▶ What this task involves
In the listing below, locate the lines that hold the string "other". Copy those lines.

▶ Data
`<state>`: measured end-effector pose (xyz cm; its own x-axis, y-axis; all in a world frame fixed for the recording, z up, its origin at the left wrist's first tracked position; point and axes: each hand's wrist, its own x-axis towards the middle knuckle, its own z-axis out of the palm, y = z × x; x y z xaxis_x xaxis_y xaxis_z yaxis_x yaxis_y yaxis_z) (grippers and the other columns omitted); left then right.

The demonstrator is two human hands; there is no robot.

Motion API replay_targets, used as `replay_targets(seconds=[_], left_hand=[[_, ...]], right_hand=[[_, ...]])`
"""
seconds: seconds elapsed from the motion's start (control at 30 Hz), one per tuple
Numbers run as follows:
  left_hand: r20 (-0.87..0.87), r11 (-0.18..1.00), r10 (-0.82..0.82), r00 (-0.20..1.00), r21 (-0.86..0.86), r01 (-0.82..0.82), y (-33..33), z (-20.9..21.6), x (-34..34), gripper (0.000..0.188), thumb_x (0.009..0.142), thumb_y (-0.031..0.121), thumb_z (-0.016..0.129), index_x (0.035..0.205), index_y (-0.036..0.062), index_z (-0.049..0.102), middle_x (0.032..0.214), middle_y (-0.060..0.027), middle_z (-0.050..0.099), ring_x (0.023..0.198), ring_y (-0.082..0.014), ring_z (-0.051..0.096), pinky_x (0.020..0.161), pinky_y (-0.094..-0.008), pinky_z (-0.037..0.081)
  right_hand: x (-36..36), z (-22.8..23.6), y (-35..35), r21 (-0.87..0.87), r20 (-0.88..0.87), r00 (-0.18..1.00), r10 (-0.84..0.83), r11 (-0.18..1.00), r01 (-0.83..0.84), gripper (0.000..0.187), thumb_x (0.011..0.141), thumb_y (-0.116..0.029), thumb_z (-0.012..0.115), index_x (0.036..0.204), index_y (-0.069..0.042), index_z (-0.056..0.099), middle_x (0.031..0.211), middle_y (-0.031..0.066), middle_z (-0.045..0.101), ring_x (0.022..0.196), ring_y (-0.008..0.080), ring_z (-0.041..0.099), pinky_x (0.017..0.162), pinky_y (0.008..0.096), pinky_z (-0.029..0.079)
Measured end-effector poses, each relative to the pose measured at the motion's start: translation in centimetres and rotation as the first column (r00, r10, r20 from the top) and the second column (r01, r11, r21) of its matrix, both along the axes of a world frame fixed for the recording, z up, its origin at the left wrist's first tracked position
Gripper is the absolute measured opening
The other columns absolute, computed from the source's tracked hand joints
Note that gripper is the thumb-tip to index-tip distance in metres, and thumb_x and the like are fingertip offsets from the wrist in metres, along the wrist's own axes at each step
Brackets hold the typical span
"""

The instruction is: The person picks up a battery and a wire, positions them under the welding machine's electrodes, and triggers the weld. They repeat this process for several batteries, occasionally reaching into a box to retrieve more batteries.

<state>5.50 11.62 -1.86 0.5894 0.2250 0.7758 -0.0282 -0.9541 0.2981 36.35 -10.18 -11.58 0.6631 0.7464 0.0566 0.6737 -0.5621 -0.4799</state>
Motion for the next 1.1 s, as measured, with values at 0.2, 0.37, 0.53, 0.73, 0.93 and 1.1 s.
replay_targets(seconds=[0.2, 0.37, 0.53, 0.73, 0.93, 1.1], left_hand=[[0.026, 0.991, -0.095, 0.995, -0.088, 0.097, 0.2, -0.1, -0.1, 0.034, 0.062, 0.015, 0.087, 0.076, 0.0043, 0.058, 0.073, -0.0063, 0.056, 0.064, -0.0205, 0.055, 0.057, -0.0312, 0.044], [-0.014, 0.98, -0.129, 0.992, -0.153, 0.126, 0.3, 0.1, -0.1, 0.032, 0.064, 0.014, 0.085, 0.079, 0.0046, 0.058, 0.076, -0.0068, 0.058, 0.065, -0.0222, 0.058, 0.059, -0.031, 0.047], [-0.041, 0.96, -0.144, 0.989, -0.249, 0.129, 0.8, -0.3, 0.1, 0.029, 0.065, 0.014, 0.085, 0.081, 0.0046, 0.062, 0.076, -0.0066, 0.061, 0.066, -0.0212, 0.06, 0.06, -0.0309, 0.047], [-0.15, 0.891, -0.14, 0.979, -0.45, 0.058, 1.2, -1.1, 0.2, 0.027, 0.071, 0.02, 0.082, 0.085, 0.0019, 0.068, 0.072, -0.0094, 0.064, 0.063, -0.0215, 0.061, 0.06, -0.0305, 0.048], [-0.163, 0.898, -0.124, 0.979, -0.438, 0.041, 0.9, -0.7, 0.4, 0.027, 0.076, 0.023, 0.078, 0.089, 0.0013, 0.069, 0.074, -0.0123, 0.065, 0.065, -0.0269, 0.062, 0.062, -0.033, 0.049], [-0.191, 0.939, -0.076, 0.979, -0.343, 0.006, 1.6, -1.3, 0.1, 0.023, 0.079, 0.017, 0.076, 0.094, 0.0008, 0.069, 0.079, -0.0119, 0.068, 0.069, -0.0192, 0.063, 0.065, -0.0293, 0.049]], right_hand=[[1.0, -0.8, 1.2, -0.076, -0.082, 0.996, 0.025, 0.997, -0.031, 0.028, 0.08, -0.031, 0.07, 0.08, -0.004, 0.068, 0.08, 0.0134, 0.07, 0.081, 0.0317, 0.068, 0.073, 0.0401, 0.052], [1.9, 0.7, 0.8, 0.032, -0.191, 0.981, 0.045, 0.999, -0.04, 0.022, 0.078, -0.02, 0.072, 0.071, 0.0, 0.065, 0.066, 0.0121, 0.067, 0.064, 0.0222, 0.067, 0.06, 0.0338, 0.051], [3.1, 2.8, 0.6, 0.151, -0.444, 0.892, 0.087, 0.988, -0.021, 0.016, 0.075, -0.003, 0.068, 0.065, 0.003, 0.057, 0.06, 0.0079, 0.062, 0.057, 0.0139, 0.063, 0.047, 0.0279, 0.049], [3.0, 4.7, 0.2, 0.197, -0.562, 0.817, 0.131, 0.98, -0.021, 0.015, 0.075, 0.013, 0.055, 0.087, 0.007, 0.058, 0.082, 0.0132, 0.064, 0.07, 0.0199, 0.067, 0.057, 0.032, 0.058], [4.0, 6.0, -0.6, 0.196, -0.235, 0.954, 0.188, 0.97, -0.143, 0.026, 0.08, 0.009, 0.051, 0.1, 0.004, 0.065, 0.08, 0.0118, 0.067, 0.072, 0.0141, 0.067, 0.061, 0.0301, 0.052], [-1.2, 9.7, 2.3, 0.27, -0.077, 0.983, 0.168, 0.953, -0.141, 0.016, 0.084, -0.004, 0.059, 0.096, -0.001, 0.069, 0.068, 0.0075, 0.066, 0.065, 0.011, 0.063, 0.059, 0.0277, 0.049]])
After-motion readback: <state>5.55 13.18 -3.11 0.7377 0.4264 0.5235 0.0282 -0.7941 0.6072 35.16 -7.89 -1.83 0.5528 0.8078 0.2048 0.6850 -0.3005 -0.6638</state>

▶ Response area
`<state>`: measured end-effector pose (xyz cm; its own x-axis, y-axis; all in a world frame fixed for the recording, z up, its origin at the left wrist's first tracked position; point and axes: each hand's wrist, its own x-axis towards the middle knuckle, its own z-axis out of the palm, y = z × x; x y z xaxis_x xaxis_y xaxis_z yaxis_x yaxis_y yaxis_z) (grippers and the other columns omitted); left then right.
The other columns absolute, computed from the source's tracked hand joints

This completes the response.